Response includes actions taken after a disruption to minimize harm from the shortage and return the supply chain to normal. The report calls for an international treaty among major exporters of medical products, including the U.S., under the World Trade Organization that prohibits export bans on components of critical medical products. Any country that violates the terms of this agreement should be subject to reputational, economic, or legal sanctions by other signatories. Treaty negotiators could consider including provisions that facilitate information sharing, particularly during health emergencies. The report also recommends the establishment of a working group of users who represent the end of supply chains, such as clinicians, pharmacists, and public health workers. One contribution from this working group could be the collection, standardization, and dissemination of best practices, to inform last-mile management in the event of medical product shortages.

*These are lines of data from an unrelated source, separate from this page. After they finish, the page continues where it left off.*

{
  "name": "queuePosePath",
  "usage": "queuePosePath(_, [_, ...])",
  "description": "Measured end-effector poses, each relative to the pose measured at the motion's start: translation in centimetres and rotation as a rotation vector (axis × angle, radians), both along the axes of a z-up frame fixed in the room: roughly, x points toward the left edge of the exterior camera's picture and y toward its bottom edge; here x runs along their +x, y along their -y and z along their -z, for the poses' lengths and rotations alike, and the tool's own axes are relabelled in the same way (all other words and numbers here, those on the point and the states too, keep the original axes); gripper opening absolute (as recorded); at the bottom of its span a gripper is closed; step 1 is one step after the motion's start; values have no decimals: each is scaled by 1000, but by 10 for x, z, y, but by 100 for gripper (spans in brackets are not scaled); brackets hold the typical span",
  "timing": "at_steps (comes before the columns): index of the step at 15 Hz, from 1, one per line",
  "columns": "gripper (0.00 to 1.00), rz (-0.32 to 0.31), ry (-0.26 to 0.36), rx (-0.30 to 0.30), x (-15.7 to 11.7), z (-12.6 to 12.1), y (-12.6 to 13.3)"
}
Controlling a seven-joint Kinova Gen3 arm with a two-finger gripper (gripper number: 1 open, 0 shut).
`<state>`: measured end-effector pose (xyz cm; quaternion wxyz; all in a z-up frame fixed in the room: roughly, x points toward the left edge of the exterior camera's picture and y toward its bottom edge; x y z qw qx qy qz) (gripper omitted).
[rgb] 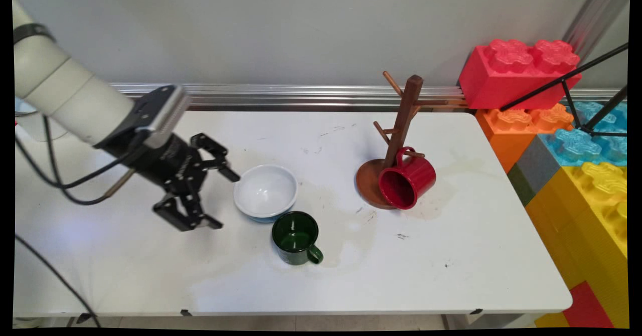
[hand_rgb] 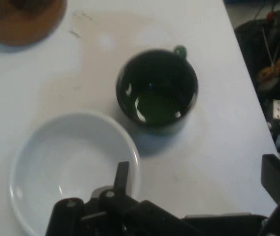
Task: Pick up the red mug from the rack
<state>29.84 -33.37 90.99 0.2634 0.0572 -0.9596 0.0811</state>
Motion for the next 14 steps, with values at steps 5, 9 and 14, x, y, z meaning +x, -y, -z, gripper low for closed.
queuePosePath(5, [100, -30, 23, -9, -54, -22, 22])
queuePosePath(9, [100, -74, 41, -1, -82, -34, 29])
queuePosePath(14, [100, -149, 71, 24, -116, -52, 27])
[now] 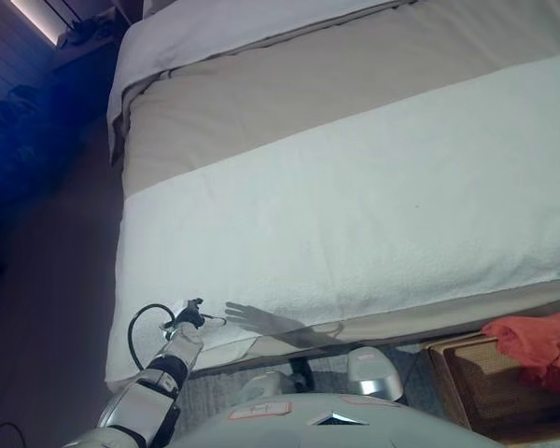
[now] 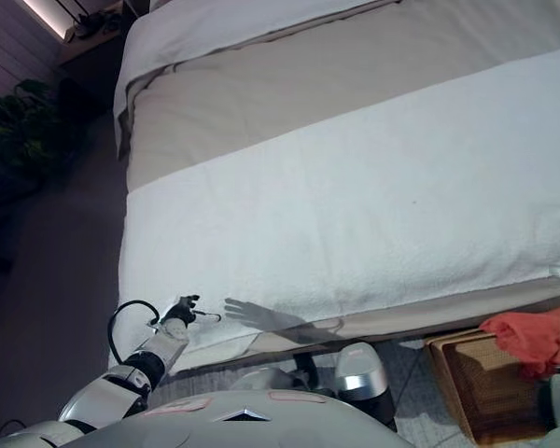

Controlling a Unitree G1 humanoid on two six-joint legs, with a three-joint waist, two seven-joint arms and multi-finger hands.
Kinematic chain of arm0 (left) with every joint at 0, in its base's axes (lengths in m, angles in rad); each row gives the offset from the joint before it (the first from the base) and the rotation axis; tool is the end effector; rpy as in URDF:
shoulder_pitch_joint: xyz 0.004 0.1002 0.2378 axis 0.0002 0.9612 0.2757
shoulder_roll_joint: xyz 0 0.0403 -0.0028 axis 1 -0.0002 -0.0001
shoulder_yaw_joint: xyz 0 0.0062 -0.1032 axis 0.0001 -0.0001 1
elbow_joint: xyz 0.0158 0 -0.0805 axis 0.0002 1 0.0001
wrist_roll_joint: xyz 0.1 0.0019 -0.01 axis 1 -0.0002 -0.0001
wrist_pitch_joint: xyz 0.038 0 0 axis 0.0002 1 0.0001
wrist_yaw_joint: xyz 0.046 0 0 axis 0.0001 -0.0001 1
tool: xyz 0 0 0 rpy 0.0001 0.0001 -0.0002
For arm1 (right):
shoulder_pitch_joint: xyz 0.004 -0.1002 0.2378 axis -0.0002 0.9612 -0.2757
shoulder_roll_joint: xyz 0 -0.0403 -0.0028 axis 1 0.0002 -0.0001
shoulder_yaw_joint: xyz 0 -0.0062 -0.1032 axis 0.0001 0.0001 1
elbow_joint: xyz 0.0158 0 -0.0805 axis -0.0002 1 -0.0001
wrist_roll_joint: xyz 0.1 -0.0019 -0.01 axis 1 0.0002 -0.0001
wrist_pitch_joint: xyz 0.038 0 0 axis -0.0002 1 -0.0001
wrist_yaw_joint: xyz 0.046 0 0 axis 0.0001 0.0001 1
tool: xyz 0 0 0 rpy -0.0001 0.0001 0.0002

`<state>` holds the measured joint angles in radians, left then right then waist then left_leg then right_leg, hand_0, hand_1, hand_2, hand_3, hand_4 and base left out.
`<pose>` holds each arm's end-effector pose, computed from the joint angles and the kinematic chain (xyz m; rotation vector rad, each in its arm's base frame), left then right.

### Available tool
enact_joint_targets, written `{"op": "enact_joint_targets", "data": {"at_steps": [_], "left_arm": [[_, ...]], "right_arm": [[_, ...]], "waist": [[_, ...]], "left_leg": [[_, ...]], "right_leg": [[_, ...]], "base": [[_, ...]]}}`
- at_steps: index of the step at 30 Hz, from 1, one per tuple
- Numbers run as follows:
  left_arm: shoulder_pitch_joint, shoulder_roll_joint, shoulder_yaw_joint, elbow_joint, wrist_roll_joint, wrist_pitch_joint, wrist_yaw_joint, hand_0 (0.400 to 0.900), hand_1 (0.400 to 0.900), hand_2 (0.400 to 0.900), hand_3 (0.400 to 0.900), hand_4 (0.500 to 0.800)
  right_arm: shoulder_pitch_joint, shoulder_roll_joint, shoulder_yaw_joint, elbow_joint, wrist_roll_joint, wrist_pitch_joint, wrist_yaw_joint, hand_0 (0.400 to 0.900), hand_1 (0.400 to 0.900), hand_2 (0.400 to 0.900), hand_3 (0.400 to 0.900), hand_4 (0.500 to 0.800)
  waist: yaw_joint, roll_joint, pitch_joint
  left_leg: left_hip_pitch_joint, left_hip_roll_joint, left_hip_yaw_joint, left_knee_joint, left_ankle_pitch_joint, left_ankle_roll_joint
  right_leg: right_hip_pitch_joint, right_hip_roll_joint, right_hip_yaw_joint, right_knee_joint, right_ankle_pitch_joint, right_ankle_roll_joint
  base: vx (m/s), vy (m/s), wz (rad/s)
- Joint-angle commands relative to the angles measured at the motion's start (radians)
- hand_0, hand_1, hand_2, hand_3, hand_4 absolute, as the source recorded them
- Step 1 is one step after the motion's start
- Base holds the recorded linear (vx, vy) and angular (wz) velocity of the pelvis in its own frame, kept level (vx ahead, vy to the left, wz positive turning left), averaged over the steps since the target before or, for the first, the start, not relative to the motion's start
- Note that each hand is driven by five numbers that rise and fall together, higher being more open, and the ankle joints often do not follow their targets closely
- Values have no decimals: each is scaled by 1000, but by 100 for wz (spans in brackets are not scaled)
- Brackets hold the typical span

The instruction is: Put the clothes on the bed into the basket.

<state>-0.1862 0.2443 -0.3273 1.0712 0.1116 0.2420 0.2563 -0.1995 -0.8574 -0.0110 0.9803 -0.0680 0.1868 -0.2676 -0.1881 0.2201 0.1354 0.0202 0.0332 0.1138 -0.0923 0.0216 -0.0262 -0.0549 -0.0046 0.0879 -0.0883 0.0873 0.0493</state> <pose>0.1520 0.2027 -0.0924 0.7075 1.0551 0.0603 0.1635 -0.4015 0.0411 -0.9065 0.8017 -0.7393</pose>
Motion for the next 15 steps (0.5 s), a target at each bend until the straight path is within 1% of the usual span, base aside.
{"op": "enact_joint_targets", "data": {"at_steps": [1,3,4,7,10,15], "left_arm": [[8,67,32,25,18,5,57,900,900,900,900,800],[26,65,40,-7,21,3,60,900,900,900,900,800],[28,57,36,-22,25,5,63,900,900,900,900,800],[36,53,44,-40,26,7,69,900,900,900,900,800],[48,42,35,-50,37,4,69,900,900,900,900,800],[51,21,13,-15,55,4,66,900,900,900,900,800]], "right_arm": [[40,62,33,-58,19,-48,-64,900,900,900,900,800],[45,153,62,-84,32,-61,-71,900,900,900,900,800],[52,196,90,-97,33,-65,-60,900,900,900,900,800],[54,293,140,-114,62,-80,-45,900,900,900,900,800],[64,369,202,-79,57,-87,-15,900,900,900,900,800],[62,468,292,62,28,-77,25,900,900,900,900,800]], "waist": [[8,-86,-56],[21,-98,-58],[27,-103,-58],[40,-121,-59],[54,-138,-61],[73,-165,-68]], "left_leg": [[48,-18,30,5,-48,-22],[55,-17,26,5,-49,-19],[56,-17,23,5,-49,-18],[65,-16,20,5,-48,-16],[75,-15,16,5,-50,-14],[91,-16,9,5,-56,-8]], "right_leg": [[39,-2,-16,1,-62,31],[48,-1,-23,1,-64,27],[50,0,-25,1,-64,25],[59,3,-28,1,-63,22],[69,6,-31,1,-65,21],[84,10,-35,1,-66,19]], "base": [[-33,0,9],[-19,-3,6],[-17,0,6],[-7,1,1],[0,0,0],[0,0,0]]}}
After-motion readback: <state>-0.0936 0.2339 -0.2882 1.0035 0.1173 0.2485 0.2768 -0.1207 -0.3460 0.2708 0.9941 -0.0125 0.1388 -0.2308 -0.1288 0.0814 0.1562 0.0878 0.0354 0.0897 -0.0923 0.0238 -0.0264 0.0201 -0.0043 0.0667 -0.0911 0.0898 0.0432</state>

“The more secure the medical product supply chain is, the more trust people will have in its ability to deliver essential medicines when they’re needed most,” said Victor J. Dzau, president of the National Academy of Medicine. “Increasing transparency about the availability and quality of medical products — a major aspect of this report — is a fundamental step in earning the public’s trust and confidence.”
The study — undertaken by the Committee on the Security of America’s Medical Product Supply Chain — was sponsored by U.S. Department of Health and Human Services Office of the Assistant Secretary for Preparedness and Response.